My prompt: Sharing the story about historical trauma and its expression in our urban struggle to people who have no relationships with people of color or no exposure to urban life must be like communicating to an auto mechanic how to repair a skyscraper's elevator. It can be done, but first we both have to want to learn, open ourselves to a whole different frame of reference, and listen as if our life depends on it. Which it does.

The wounds from our election have me reflecting deeply and often about the fine art of bridging differences. How did we, as Americans, lose this capacity? Did we ever really have it in the first place? Why have we moved to such extremes that allow us few occasions to cross the river?

No matter where we fall in the political spectrum, the results of this election have us hurting. It’s likely we’ve distanced from people we thought were our friends. The closer we stay to people who think like us, the more likely we are to move to extremes in our thoughts and actions (Kalloch, 2016). This is certainly the story of our 2016 elections. Newton’s 3rd Law of Motion applies too: For every action, there is an equal and opposite reaction. The election, which many believed was rigged in Hillary Clinton’s favor, emboldened young activists for social justice, who assailed capitalism while managing their social media identities on smartphones made by corporate giants. Convinced that Clinton was as tied to corporate interests as Trump, they chose not to vote at all, or to vote for the 3rd party candidate Jill Stein. As they spread their message to boycott Clinton, the far right grew in numbers, pressing its own message that political correctness and social justice are tools used by multicultural advocates to undermine and dehumanize white people. The latter message is also one of anti-intellectualism—delegitimizing higher education for its call to interpret and address our country’s growing diversity and ecological challenges.
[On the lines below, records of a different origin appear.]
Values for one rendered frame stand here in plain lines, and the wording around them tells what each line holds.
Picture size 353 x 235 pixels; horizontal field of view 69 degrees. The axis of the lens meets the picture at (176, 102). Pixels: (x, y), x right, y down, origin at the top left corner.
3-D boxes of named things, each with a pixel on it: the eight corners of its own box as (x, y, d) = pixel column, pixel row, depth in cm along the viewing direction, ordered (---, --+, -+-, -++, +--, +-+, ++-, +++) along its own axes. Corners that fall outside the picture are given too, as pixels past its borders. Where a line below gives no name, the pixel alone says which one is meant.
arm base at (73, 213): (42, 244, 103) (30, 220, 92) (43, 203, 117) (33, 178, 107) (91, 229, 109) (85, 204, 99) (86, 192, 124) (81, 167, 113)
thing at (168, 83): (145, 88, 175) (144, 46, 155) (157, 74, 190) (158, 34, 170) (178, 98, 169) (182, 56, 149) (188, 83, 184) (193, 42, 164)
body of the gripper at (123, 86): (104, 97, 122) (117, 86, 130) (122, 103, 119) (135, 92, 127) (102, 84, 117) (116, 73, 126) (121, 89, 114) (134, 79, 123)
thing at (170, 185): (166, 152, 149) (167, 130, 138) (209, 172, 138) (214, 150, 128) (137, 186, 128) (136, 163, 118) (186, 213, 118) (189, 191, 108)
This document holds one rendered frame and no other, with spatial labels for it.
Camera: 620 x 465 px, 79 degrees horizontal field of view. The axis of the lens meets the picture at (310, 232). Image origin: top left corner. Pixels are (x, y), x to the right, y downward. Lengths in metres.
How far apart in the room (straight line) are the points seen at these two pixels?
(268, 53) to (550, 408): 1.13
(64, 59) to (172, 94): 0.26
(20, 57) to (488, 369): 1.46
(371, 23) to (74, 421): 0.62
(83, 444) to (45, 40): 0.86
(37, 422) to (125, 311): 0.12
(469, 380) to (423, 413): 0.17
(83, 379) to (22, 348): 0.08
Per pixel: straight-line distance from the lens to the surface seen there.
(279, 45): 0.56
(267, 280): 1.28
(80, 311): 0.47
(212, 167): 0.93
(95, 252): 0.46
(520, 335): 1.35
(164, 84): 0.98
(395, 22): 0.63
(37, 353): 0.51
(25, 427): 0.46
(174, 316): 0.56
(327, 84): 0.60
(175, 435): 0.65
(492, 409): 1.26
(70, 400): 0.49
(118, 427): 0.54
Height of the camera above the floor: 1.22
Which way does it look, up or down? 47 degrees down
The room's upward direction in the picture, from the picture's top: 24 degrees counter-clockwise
According to this movement, the more people learn, the more they too often imply that the uneducated have no place in the dialogue.

At both extremes, a reliance on anti-establishment practices, group conformity and peer pressure won out over a mature and resilient process of humbling ourselves to take in new perspectives. Extremists tend to isolate themselves and to consume fewer sources of information. As for those who do believe in addressing our country’s growing challenges, it is incumbent upon us to make our case respectfully, in ways that we can be heard. We also need to realize that most people have very good reasons for what they do—and are turning to their lived experiences for guidance.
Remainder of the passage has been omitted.